Как и сказал декан, справку об отчислении из-за отсутствия общежития я получил на следующий день, утром. Старенькая секретарша в завитках седых кудряшек мне горько посочувствовала.
Перейдя улицу, я остановился у главпочтамта и долго смотрел на парадный вход института, из которого через пять лет шагнут в большую науку те, кто пришел в этот дом с полей Великой войны.

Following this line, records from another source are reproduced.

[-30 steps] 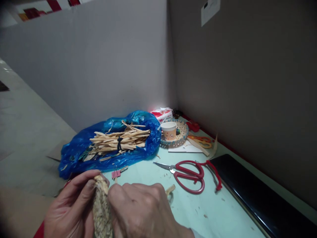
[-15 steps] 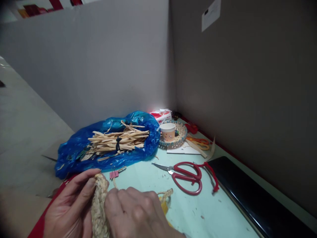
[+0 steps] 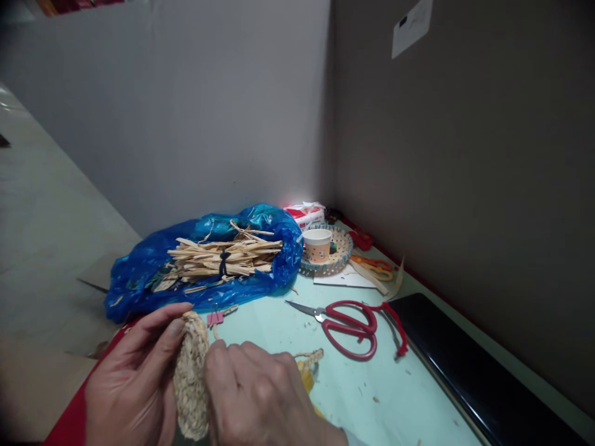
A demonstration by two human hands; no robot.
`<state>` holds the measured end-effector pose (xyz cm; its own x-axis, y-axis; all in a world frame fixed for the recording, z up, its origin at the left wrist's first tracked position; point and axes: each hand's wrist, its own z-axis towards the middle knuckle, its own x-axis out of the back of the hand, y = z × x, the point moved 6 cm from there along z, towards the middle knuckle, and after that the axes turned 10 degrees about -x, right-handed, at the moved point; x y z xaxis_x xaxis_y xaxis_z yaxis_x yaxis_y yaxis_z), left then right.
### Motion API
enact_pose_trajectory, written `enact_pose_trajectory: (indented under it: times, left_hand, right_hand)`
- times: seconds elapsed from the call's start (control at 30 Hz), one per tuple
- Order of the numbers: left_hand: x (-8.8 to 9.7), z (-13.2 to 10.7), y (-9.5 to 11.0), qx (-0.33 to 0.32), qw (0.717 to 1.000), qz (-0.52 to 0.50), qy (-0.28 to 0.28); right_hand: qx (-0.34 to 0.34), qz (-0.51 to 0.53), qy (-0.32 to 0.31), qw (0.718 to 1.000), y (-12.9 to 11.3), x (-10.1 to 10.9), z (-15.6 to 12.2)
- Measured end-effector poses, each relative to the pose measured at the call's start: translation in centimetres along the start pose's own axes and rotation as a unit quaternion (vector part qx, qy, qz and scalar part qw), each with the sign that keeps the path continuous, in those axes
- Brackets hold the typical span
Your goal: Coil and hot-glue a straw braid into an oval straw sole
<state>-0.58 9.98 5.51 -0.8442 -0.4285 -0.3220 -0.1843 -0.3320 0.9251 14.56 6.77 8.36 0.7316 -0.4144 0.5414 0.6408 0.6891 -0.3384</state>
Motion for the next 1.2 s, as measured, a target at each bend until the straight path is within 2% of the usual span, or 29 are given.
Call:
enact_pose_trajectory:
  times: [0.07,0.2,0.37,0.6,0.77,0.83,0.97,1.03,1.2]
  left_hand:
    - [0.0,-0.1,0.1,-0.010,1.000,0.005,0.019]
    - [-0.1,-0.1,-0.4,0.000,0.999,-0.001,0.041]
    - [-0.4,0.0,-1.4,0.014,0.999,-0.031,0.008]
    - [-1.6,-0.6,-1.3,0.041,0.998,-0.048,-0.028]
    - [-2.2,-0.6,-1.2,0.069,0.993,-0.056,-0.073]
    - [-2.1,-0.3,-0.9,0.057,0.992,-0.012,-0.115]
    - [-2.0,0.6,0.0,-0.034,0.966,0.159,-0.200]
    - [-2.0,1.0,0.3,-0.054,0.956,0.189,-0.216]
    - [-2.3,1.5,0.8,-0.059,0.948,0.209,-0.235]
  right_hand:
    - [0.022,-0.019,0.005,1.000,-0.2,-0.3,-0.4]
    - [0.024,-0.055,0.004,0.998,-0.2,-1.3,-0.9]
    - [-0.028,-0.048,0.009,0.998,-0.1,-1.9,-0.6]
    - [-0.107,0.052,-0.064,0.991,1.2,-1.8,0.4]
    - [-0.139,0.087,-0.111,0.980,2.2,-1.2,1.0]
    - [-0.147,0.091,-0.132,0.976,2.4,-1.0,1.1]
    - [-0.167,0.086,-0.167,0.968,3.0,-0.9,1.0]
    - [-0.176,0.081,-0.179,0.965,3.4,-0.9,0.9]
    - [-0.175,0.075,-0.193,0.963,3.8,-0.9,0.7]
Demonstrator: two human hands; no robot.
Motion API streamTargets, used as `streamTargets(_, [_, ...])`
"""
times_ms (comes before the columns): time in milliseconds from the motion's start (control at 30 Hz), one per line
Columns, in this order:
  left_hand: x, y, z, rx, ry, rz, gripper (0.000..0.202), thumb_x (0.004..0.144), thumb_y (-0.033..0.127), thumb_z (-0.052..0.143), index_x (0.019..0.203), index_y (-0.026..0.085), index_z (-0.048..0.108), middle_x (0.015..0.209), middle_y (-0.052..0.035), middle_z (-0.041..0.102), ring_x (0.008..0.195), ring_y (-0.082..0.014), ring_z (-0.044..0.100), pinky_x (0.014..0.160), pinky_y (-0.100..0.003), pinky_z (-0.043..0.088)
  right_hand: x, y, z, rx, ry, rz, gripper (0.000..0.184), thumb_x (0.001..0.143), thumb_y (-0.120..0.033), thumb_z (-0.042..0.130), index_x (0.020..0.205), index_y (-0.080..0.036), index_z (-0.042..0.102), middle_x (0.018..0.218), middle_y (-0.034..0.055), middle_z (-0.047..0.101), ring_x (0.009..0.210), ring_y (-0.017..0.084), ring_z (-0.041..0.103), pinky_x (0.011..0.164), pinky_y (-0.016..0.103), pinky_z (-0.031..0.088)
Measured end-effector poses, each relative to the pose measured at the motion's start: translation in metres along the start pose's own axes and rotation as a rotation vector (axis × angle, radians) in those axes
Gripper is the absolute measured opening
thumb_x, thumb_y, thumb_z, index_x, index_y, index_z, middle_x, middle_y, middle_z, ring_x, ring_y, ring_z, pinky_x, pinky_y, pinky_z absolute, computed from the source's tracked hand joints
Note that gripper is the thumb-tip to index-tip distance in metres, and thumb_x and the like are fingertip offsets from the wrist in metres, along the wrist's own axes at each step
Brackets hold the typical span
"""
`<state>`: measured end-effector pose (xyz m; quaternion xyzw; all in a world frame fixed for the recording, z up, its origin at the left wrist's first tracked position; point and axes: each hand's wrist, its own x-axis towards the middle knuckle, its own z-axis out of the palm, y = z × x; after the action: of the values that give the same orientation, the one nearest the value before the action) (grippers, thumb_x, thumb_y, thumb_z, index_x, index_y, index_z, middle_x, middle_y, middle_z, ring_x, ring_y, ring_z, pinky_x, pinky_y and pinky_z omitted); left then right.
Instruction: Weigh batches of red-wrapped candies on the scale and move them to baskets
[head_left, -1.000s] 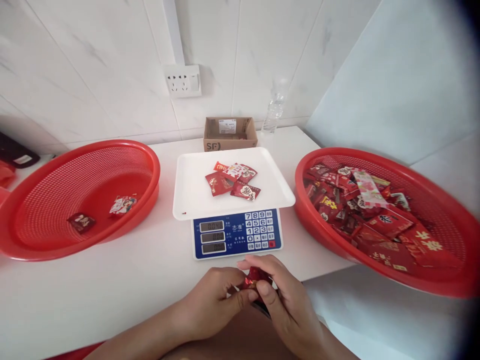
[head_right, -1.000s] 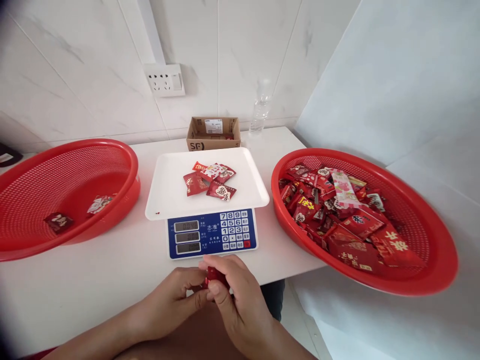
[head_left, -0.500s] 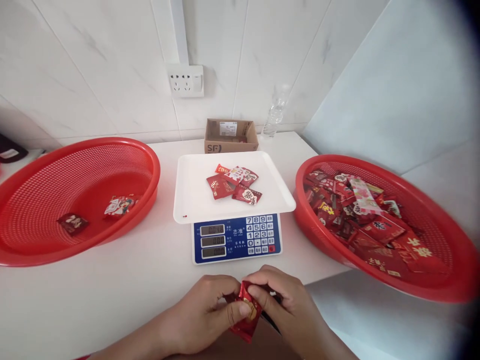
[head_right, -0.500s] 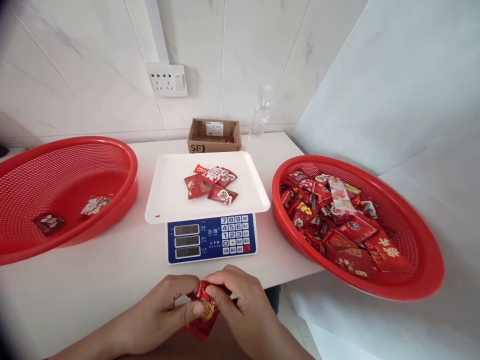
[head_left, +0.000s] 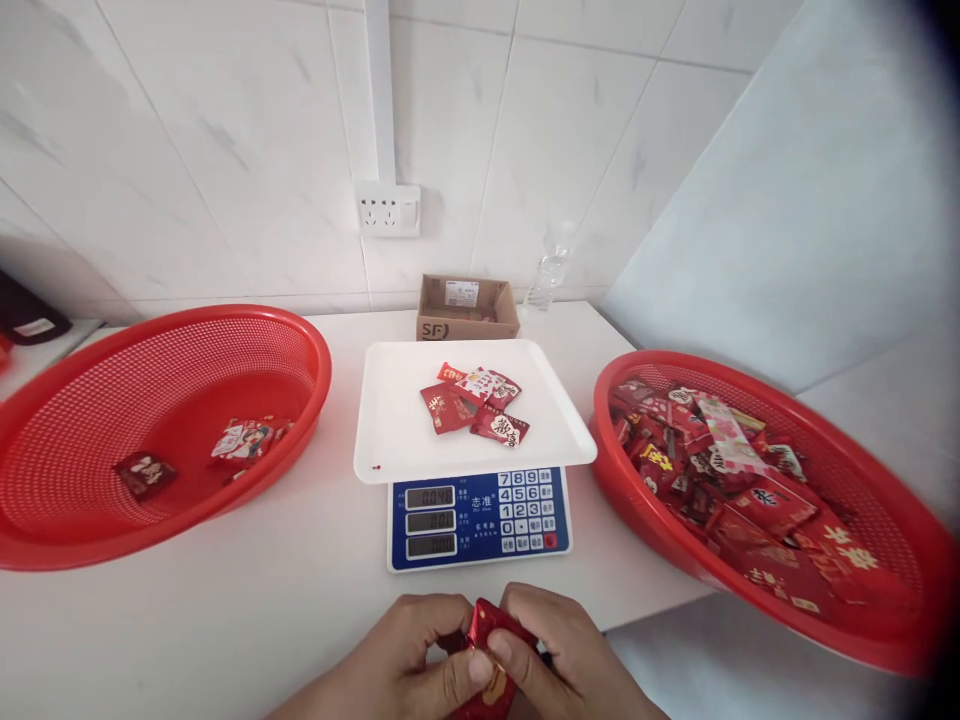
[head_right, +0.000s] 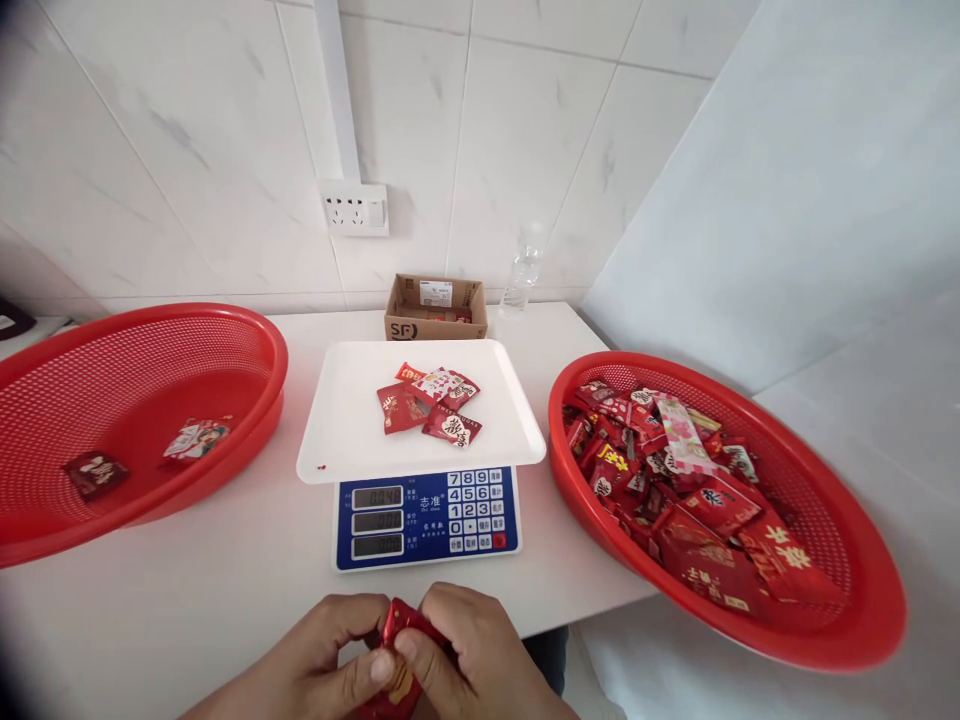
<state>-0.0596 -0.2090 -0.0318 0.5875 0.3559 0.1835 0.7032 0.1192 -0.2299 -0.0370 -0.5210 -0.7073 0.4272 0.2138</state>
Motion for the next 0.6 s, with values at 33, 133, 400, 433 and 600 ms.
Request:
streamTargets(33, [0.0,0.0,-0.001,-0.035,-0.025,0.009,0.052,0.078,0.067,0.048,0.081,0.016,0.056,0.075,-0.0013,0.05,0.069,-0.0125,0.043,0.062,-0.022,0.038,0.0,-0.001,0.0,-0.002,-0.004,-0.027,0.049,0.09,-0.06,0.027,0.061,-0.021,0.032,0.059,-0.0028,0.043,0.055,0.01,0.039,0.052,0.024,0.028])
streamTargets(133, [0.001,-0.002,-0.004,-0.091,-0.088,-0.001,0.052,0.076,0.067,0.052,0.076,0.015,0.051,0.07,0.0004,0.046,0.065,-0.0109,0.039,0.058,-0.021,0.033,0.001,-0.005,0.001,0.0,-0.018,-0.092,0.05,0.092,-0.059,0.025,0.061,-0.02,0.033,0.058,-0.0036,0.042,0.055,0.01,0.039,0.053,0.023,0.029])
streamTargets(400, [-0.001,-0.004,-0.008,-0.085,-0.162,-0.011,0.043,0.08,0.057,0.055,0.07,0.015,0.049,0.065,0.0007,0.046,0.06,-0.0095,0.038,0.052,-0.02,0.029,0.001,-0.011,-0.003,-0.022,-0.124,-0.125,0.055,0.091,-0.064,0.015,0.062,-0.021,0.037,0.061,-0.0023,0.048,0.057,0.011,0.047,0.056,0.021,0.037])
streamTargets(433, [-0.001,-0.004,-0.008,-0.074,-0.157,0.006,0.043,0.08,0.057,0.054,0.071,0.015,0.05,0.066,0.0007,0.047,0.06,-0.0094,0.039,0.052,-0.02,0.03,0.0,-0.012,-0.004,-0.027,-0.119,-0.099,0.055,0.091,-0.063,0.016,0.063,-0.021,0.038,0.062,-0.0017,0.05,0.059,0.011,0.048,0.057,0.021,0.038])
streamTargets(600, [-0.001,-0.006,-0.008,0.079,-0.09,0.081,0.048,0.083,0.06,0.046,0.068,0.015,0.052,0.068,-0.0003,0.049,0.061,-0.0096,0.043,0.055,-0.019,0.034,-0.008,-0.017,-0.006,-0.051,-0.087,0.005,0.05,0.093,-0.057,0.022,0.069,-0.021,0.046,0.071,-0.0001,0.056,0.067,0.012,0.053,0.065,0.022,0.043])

К брату я приехал в общежитие поздно вечером, с трудом упросив вахтершу разрешить мне зайти в общежитие хотя бы на час. В залог оставил паспорт. Мое отчисление для Сережи стало ударом. Но он оказался мужественнее меня, искурил несколько папирос, пока в голове его не созрело твердое решение.
— Как фольклорист, напомню тебе пословицу мудрого русского народа: «Нет худа без добра». Признаться, такой горькой ситуации я не исключал, когда ты шел подавать заявление в этот модный элитарный институт. Ты только вдумайся в слова: атомная физика, «совершенно секретно» и при этом студент — сын репрессированного.
Я только и мог на это ответить:
— «Худо» уже случилось, а вот «добра» я пока не вижу.
Озорная ухмылка скользнула по лицу Сережи.
— Ты же талантливый… Ты же поэт… Это тебе говорит не колхозный счетовод, а филолог, закончивший Московский институт философии, литературы и истории.
— И все-таки я тебя не понял, — только и мог ответить я.
Сережа взял новую папиросу и, не глядя на меня, принялся расхаживать по комнате.